Conocí a don Eugenio Torrecilla siendo encargada de la Biblioteca de Caso. En el mes de julio, coincidiendo con las fiestas de Santiago, escogía la capital del concejo donde, bajo los cuidados de Julia, se libraba del estrépito y algarabía propias de las fiestas. Vestido con una guayabera beige y tocado por una visera clara, su discreta figura se convertía en asidua de la Lastra, en donde disfrutaba de un ambiente tranquilo y reposado.

A don Eugenio no le gustaba el ruido. Llegaba a la biblioteca a última hora de la mañana, cuando sabía que los niños ya se habían cansado de leer y estaban en la plaza jugando. Pese a su condición de pediatra (o a causa de ella) mostraba poca paciencia ante los arrebatos infantiles, ruidosos y tumultuosos, y no podía evitar algún mohín de desagrado, si el umbral de ruido excedía lo que se consideraba «permitido» para una biblioteca. De ademanes discretos y caminar pausado, se adentraba hasta el fondo de la biblioteca, donde buscaba un puesto de mesa recogido y solitario, para leer el periódico del día.

Le gustaba curiosear en la sección asturiana, en uno de cuyos estantes estaba depositado la «Balada del Nalón», del que era autor, como orgullosamente me recordó en una ocasión. Sin embargo, su lugar preferido era el pasillo en el que se encontraba la sección dedicada a literatura, materia de la que (pronto me di cuenta) don Eugenio era un auténtico especialista.

Durante mis años como bibliotecaria, tuve la suerte de contar con su aprecio y cordialidad. Por alguna razón, los superficiales intercambios de palabras de los primeros días fueron sustituidos por interesantes conversaciones en las que el señor Torrecilla fue desgranándome su pasión por la literatura, su conocimiento de los clásicos y su pasión por las grandes novelas europeas del siglo XIX, entre las que me citaba con especial interés «El jugador», de Dostoievski. Si un día decidí acometer la lectura de «La montaña mágica», de Thomas Mann, fue gracias a sus comentarios y, leyéndola, era Torrecilla a quien veía sentado en una hamaca de ese balneario un poco decadente, símbolo del tiempo que se le escapaba a Europa de entre los dedos.

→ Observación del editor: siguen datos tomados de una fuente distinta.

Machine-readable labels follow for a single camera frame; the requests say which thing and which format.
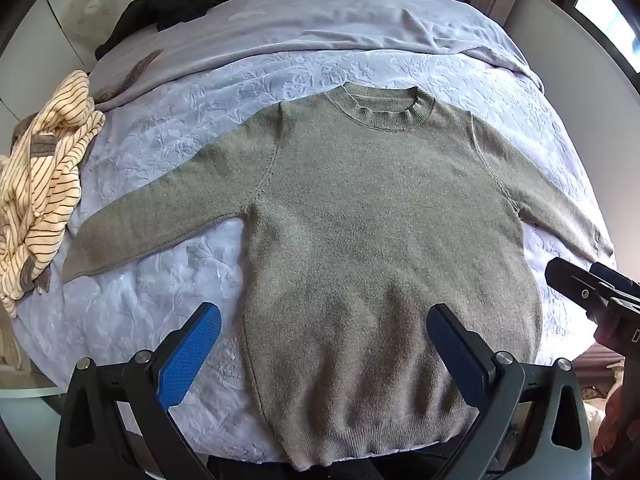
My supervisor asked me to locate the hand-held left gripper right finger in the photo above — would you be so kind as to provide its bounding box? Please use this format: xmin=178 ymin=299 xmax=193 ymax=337
xmin=426 ymin=303 xmax=593 ymax=480

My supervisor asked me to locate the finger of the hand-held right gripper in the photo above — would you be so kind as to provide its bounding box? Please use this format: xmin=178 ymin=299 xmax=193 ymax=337
xmin=589 ymin=261 xmax=640 ymax=297
xmin=544 ymin=257 xmax=610 ymax=312

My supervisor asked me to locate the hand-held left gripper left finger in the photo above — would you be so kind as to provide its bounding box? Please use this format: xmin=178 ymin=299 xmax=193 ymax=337
xmin=56 ymin=302 xmax=222 ymax=480

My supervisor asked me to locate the grey-green knit sweater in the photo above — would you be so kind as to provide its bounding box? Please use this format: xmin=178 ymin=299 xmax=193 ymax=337
xmin=62 ymin=82 xmax=616 ymax=472

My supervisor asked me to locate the person's right hand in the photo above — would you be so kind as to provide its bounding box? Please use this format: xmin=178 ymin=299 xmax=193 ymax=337
xmin=592 ymin=377 xmax=640 ymax=468

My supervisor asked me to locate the lavender embossed bedspread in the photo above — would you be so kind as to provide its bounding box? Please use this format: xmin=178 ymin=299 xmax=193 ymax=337
xmin=12 ymin=47 xmax=618 ymax=466

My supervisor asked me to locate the cream striped garment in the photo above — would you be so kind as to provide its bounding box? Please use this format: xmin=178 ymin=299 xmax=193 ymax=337
xmin=0 ymin=70 xmax=107 ymax=319

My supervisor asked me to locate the window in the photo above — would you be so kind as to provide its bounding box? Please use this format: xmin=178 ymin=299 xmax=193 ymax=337
xmin=550 ymin=0 xmax=640 ymax=76

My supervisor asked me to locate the brown cloth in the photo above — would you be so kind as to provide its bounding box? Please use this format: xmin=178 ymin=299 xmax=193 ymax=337
xmin=94 ymin=49 xmax=166 ymax=104

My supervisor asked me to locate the lavender smooth blanket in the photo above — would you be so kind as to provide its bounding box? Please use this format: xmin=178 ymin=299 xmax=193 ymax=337
xmin=90 ymin=0 xmax=545 ymax=111

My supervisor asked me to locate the black clothing pile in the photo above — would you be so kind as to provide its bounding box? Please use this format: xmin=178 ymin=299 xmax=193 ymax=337
xmin=95 ymin=0 xmax=261 ymax=61

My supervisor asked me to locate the white fan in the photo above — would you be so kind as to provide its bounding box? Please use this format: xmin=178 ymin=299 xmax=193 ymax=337
xmin=65 ymin=0 xmax=121 ymax=42

Siempre que visito una ciudad extranjera , no puedo evitar acordarme de don Eugenio, que conocía todos los hoteles, monumentos y calles descritos o reflejados en las novelas; en una ocasión, me comentó su parecer acerca de la pequeña decepción que el viajero lleva al visitar la ciudad que tanto admiró con ocasión de la lectura de algún libro en el que la ciudad era la protagonista: muchas veces, las expectativas se veían truncadas, precisamente, por el estrépito y algarabía del mundo actual, que al señor Torrecilla tan poco le gustaba.

Siempre que inicio una nueva lectura, tampoco puedo evitar acordarme de don Eugenio, ansiosa como estoy de leer todo lo que sé que me queda pendiente. La última pregunta que le quise hacer fue: «¿Leyó "Vida y destino", señor. Torrecilla? ¿Es realmente digna sucesora de "Guerra y paz"?». No tuve ocasión de hacerlo y cada vez que vea el lomo del libro colocado en mi biblioteca particular, me seguiré acordando de él.

Hace siete años que no trabajo en la biblioteca, pero don Eugenio continuó visitando Campo de Caso cada verano. Si bien nuestros encuentros fueron en lo sucesivo muy esporádicos, no perdimos ocasión de enviarnos los saludos mutuamente a través de conocidos comunes. Me siento muy orgullosa de haber contado con su aprecio y contenta de haber tenido la oportunidad de escuchar sus explicaciones. La noticia de su muerte me ha producido una cierta tristeza, que en el momento que estoy escribiendo estas líneas, se mezcla con esa dulce melancolía que producen los primeros días del otoño, tan europeos y decimonónicos. Y no sé por qué, pero en estos momentos, recordando a esta persona, rodeada de las obras de los grandes pensadores y literatos de los siglos XIX y XX, estoy encontrando un poco ridículo este mundo dominado por las nuevas tecnologías y la comunicación trepidante, en el que las erratas campan por sus fueros, los wasap se han convertido en protagonistas de nuestras relaciones y nuestro tema de conversación gira en torno a esas palabrejas tan feas propias del mundo financiero. Voy a hacer un pequeño esfuerzo e intentar que aquello que identificaba al maestro Torrecilla: el saber discreto, la quietud en las formas y la cultura entendida como actividad intelectual, me ayude a encontrar el tiempo perdido.